Jeune talent

Jakub Jozef Orlinski

© JIYANG CHEN

Remarqué au Festival d’Aix-en-Provence, en 2017, dans Erismena de Cavalli, le contre-ténor polonais incarne Unolfo dans Rodelinda à Lille, jusqu’au 14 octobre. Deux semaines plus tard, sortira son premier récital pour Erato, intitulé Anima Sacra.

C’est à l’été 2017 que Jakub Jozef Orlinski fait le buzz pour la première fois. À Aix-en-Provence, il participe à Carrefour de Lodéon. Ne sachant pas que cette émission radiophonique va être filmée, il arrive sur scène en bermuda et baskets. Plus que son interprétation – pourtant remarquable ! – de l’aria « Vedro con mio diletto » de Vivaldi, c’est sa tenue qui retient l’attention, et sans doute son physique aussi… Postée sur Facebook et YouTube, la vidéo devient virale et est visionnée par plusieurs millions d’internautes. Un coup de projecteur pour le contre-ténor polonais, qui voit alors sa carrière prendre un envol inattendu.

Aujourd’hui, c’est Erato/Warner Classics qui mise sur lui, en lui offrant un récital aux côtés de Maxim Emelyanychev et de l’orchestre Il Pomo d’Oro. L’album, intitulé Anima Sacra, rassemble onze titres de musique sacrée de Zelenka, Hasse, Schiassi ou Durante, dont huit inédits. Comme l’indique le jeune chanteur, « il n’y a rien de comparable à la sensation que vous ressentez, lorsque vous ramenez à la vie une œuvre qui n’a pas été jouée depuis le début du XVIIIe siècle ».

Cette exploration du répertoire n’est pas nouvelle pour l’artiste.

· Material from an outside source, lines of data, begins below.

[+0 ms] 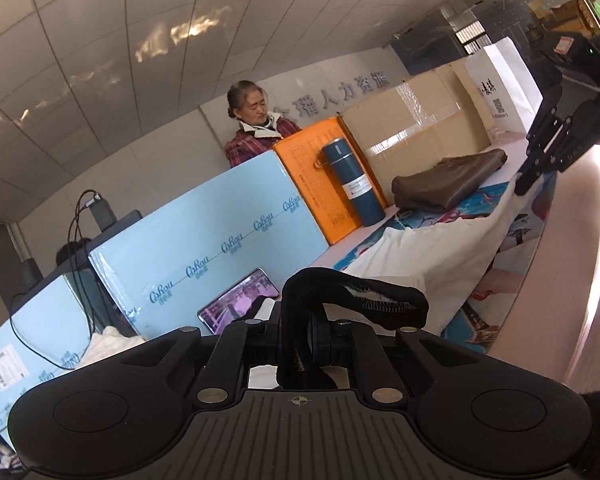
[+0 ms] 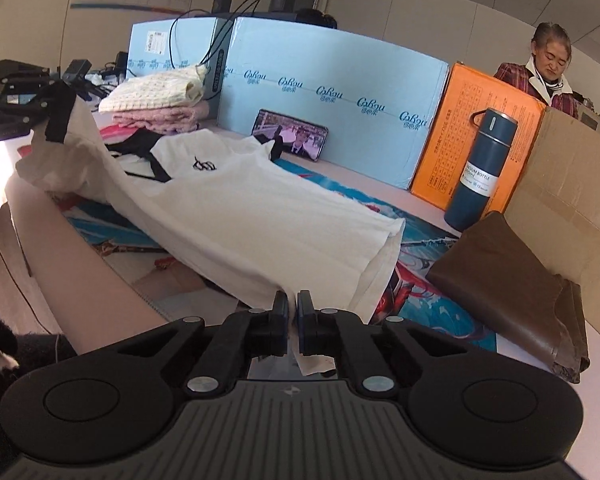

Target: Fold clothes

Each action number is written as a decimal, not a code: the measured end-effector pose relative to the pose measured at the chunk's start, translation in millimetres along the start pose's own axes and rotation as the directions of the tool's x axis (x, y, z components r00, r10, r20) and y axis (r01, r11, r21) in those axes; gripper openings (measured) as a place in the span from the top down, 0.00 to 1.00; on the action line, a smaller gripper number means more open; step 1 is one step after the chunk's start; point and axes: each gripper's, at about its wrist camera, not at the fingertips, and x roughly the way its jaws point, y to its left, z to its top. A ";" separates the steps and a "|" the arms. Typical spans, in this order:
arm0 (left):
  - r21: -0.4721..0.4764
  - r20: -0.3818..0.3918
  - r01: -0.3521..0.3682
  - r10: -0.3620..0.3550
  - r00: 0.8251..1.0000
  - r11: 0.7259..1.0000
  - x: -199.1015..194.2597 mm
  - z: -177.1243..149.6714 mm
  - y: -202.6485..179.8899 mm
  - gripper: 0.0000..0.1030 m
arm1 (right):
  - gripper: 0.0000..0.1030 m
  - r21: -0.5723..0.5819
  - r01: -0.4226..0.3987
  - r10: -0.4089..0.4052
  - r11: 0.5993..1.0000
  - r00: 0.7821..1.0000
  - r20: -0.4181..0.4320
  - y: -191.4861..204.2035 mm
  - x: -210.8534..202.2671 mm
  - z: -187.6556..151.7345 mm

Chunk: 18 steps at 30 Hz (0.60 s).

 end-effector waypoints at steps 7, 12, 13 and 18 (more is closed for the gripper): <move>0.176 -0.126 0.190 -0.170 0.977 0.966 82.8 7.6 26.4 0.89 | 0.96 0.047 -0.030 0.029 0.998 0.999 0.023 -46.0 49.1 27.2; 0.189 -0.232 0.261 -0.216 0.949 0.946 134.0 -8.0 34.1 0.58 | 0.95 0.101 -0.058 0.064 0.993 0.997 -0.053 -66.5 90.7 24.9; 0.170 -0.247 0.247 -0.201 0.948 0.954 139.9 -12.5 38.6 0.45 | 0.93 0.109 -0.045 0.053 0.993 0.997 -0.063 -68.3 95.1 23.5; -0.023 -0.289 0.084 -0.087 0.953 0.996 142.8 -33.1 73.6 0.21 | 0.67 0.199 0.050 -0.036 0.979 0.997 -0.075 -83.1 101.2 17.4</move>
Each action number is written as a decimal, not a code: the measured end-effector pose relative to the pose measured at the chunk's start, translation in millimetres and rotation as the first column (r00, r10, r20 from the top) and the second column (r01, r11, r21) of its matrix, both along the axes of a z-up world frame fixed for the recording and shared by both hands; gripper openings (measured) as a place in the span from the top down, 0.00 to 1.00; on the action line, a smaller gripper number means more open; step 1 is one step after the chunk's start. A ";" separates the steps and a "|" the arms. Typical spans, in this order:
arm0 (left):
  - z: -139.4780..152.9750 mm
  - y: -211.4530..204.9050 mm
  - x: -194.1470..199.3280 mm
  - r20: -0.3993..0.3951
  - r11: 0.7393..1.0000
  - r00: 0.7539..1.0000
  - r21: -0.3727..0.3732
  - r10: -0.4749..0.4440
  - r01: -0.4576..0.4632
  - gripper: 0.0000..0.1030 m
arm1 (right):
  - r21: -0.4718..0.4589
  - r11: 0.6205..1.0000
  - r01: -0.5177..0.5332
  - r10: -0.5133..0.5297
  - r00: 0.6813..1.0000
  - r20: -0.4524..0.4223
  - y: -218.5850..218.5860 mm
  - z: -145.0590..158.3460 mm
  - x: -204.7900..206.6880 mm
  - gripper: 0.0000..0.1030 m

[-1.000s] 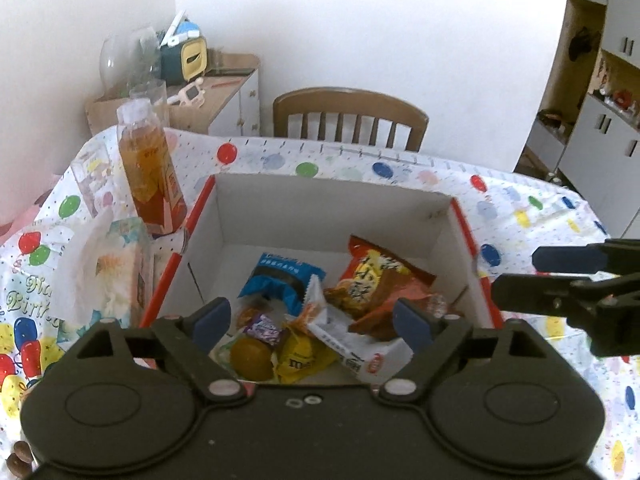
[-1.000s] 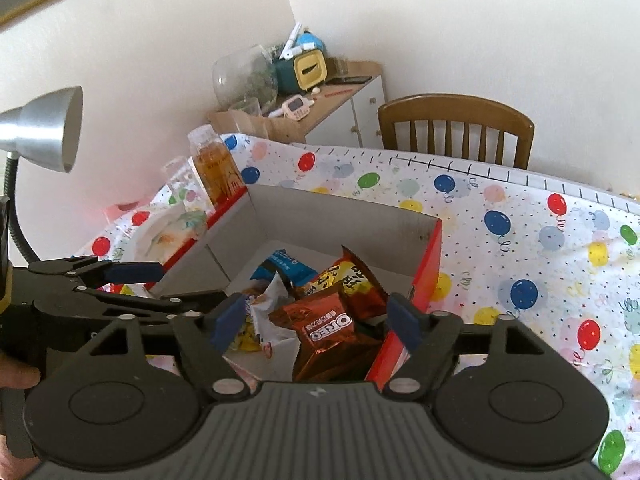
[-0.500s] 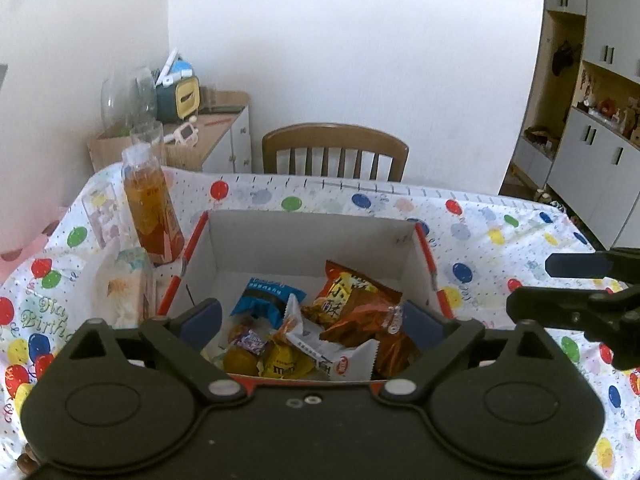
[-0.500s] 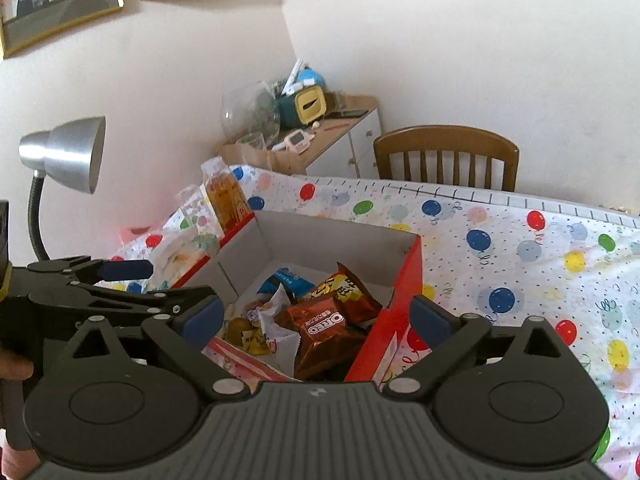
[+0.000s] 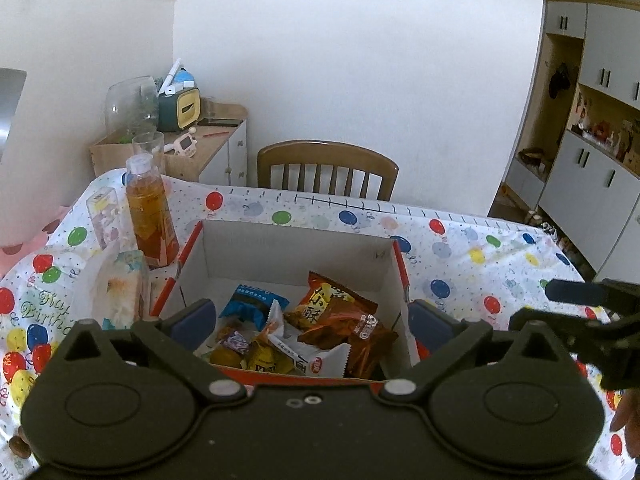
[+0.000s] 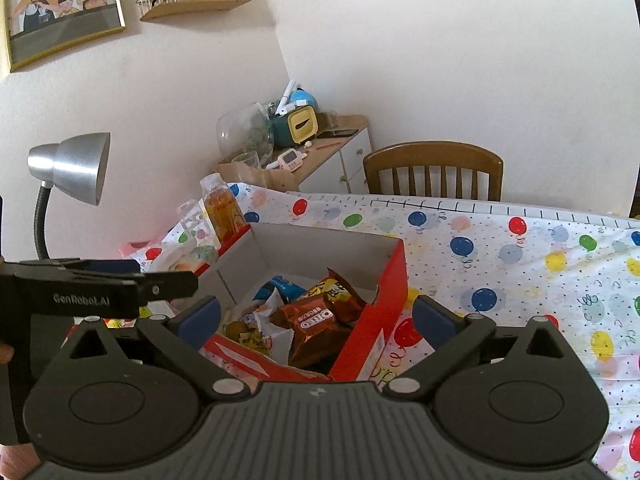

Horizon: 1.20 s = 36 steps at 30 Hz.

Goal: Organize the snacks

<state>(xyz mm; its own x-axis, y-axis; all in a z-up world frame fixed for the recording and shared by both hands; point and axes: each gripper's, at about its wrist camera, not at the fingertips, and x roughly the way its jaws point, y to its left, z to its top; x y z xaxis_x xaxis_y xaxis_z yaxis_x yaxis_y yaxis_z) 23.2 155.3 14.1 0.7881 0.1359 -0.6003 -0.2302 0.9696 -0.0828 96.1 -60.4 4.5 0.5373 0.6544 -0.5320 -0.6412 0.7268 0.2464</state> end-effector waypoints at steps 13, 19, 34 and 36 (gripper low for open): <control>2.7 -3.6 -4.1 -0.006 1.000 1.000 0.001 0.014 -0.014 0.00 | -0.016 1.000 0.013 -0.013 1.000 -0.007 0.0 -0.2 -1.7 0.00; 3.6 -5.4 -4.9 -0.008 1.000 1.000 0.016 0.019 -0.019 0.00 | -0.023 1.000 0.012 -0.012 1.000 -0.003 1.1 0.9 -1.8 0.00; 3.4 -8.7 -4.1 -0.022 0.999 0.999 0.009 0.039 -0.039 0.00 | -0.026 1.000 0.004 -0.004 1.000 0.006 1.0 1.3 1.2 0.00; 3.2 -9.1 -4.1 -0.023 0.999 0.999 0.006 0.042 -0.042 0.00 | -0.026 1.000 0.001 -0.001 1.000 0.009 1.6 1.8 1.1 0.00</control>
<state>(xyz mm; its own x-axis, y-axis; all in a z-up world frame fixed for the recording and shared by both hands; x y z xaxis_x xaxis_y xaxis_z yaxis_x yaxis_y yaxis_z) 19.1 146.2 17.3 0.7673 0.1720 -0.6178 -0.2725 0.9595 -0.0712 97.2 -58.8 6.3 0.5427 0.6396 -0.5444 -0.6423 0.7337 0.2217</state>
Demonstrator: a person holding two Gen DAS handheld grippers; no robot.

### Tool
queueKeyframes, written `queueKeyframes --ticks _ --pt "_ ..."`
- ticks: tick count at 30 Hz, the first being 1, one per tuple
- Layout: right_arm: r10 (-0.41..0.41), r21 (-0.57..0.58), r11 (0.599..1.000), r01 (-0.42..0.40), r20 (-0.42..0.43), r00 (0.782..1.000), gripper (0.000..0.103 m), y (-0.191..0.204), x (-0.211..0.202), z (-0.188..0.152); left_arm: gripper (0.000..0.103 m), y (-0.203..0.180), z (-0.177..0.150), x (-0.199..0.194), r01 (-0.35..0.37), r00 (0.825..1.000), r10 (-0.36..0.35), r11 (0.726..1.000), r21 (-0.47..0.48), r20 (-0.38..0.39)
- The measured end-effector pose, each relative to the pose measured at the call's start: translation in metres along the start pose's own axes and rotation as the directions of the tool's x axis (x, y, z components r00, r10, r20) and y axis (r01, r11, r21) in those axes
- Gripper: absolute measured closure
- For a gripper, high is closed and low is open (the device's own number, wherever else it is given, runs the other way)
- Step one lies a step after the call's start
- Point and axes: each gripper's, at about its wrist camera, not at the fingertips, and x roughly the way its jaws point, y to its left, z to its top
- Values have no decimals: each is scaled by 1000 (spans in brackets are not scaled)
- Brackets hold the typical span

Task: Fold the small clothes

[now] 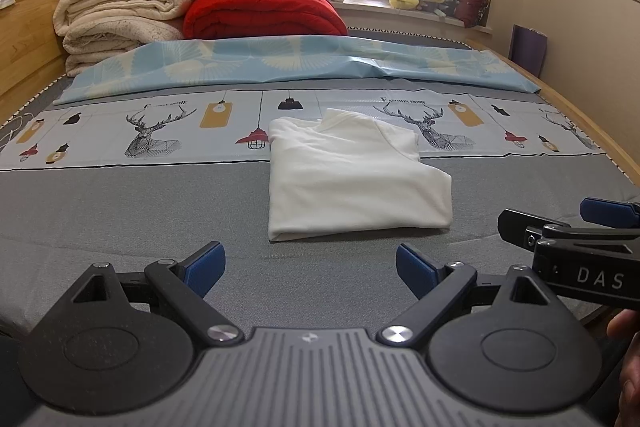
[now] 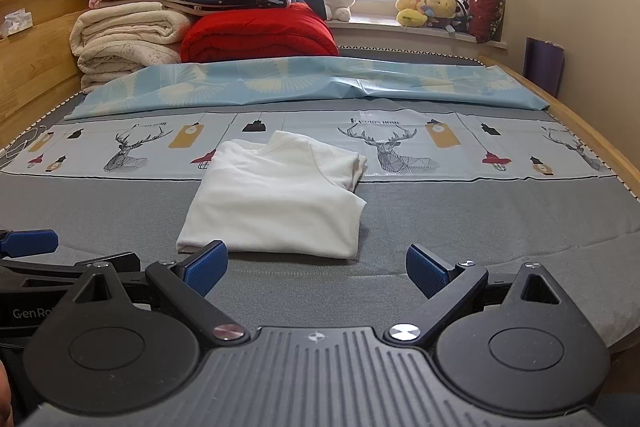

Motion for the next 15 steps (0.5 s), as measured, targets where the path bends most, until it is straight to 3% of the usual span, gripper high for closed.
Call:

Élevé dans une famille de créateurs (peintre, graphiste, architectes) mélomanes, Jakub Jozef Orlinski intègre, dès l’école primaire, le chœur Gregorianum, où il restera pendant onze ans, abordant toutes les facettes du répertoire de la Renaissance. « Cette expérience a eu un énorme impact sur moi en tant que jeune garçon, mais également sur ma carrière. » En effet, il en conservera un amour indéfectible pour la musique ancienne et baroque, et cite les deux chefs du chœur, Berenika Jozajtis et Leszek Kubiak, parmi les personnes les plus importantes de son parcours.

Toutefois, s’il participe assidûment et passionnément aux concerts donnés par cette formation amateur, il ne suit aucun enseignement musical en parallèle. Ce qui ne l’empêche pas, au lendemain de son baccalauréat, de commencer à envisager une carrière de soliste.